== YOUR ASSIGNMENT ==
Take the data below and extract the lines from the one with "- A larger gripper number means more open" to the one with "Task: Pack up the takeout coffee", inclusive, exactly as written.

(Records excerpted from a collection)
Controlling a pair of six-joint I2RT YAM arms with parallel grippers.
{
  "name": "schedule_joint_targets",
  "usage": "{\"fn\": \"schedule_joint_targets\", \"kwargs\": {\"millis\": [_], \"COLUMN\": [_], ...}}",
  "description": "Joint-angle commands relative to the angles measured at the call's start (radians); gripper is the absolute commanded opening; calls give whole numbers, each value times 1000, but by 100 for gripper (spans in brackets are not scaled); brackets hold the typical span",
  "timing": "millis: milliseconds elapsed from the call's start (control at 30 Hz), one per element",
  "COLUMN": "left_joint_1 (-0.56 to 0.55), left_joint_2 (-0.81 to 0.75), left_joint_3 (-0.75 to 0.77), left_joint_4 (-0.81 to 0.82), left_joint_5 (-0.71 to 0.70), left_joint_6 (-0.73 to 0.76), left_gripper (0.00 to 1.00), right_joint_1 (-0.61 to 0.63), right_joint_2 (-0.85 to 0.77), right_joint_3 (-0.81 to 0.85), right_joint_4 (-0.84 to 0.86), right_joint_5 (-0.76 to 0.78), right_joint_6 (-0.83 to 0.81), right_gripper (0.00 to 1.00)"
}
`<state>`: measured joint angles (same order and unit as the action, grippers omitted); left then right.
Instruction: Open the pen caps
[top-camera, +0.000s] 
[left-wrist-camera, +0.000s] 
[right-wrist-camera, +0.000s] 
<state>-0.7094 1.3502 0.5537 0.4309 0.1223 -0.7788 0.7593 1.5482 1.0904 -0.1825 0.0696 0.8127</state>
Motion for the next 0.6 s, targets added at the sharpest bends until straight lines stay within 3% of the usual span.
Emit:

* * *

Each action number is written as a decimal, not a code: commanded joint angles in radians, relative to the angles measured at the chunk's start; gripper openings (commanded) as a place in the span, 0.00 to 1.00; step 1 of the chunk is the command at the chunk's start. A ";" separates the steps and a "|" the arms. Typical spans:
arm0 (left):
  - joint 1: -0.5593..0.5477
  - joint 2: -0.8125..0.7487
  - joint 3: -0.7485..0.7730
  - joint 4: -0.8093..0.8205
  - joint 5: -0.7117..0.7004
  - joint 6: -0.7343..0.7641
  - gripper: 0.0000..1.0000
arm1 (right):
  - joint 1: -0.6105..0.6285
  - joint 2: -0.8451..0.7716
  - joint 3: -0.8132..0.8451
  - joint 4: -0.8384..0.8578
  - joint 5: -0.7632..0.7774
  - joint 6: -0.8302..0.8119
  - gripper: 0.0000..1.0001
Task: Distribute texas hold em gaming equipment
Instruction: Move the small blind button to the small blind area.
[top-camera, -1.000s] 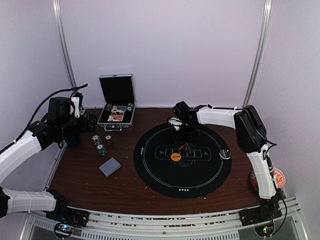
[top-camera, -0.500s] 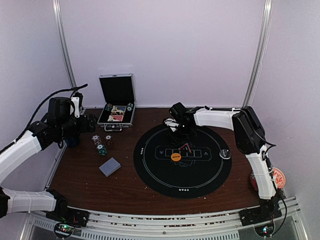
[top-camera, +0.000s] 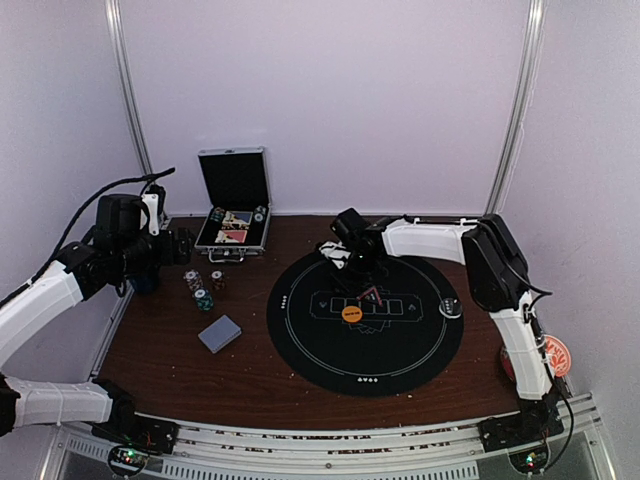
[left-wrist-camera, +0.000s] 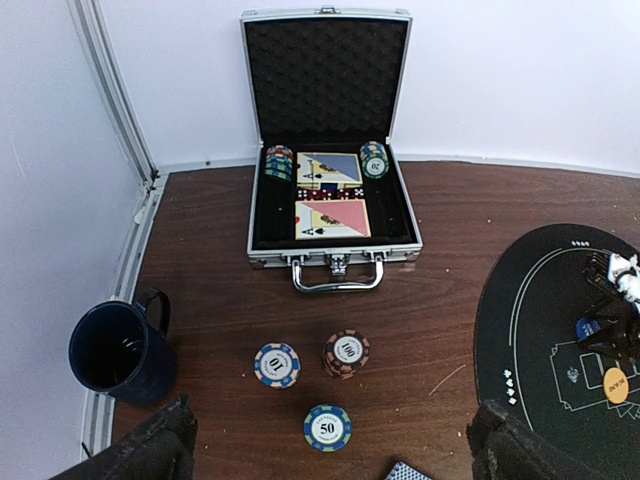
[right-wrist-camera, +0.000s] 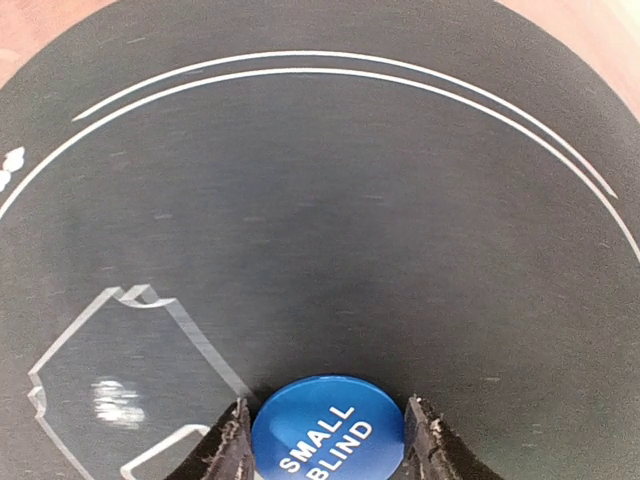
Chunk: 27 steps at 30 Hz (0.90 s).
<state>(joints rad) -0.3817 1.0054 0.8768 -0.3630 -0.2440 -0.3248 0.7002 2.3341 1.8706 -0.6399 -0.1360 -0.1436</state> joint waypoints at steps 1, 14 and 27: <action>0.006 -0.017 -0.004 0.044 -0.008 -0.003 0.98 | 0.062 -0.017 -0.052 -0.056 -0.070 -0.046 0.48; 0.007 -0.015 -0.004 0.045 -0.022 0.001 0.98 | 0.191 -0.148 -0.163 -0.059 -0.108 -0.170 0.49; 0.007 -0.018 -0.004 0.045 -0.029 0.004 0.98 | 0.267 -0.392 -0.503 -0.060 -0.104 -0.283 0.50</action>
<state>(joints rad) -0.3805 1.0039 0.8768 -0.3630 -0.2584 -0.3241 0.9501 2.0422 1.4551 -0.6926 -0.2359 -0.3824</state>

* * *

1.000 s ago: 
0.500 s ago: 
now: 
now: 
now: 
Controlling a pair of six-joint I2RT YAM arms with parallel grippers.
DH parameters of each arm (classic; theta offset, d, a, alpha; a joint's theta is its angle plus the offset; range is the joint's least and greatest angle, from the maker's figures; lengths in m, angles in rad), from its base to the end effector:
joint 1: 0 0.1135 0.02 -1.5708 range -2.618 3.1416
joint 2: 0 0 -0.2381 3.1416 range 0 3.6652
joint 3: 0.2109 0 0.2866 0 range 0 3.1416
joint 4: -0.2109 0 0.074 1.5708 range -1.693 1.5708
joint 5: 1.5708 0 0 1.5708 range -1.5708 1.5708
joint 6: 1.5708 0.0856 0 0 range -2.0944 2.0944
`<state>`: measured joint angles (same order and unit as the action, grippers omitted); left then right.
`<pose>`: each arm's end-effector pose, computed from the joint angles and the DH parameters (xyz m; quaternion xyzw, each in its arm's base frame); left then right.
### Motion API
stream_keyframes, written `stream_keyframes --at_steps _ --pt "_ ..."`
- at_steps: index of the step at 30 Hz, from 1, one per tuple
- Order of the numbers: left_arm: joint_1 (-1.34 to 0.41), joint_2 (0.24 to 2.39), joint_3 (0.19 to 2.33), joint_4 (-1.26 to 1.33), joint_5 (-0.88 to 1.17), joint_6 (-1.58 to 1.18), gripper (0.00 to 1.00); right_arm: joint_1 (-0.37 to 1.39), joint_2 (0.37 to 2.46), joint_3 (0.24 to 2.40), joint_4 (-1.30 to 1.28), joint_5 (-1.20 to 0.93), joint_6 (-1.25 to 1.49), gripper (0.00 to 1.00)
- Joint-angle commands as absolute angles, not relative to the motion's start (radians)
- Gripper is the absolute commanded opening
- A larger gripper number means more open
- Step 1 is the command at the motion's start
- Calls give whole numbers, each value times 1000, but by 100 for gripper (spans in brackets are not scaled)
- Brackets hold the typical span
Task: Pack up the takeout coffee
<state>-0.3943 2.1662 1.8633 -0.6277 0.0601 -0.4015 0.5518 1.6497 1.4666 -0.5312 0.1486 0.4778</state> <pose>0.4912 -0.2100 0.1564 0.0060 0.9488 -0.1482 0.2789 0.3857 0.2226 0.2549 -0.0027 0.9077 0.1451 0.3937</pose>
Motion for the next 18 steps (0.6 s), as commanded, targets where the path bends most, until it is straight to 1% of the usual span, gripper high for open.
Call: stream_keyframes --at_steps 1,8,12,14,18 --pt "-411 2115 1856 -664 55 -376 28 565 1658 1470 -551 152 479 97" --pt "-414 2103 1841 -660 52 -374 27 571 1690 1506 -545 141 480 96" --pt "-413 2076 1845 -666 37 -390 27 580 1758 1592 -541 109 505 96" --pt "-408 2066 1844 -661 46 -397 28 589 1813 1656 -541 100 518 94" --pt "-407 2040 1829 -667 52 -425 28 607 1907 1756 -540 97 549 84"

== FINISHED EXERCISE ==
- A larger gripper number means more open
- Step 1 is the command at the motion's start
- Calls give whole numbers, each value times 1000, but by 100 for gripper (spans in brackets are not scaled)
- Brackets hold the typical span
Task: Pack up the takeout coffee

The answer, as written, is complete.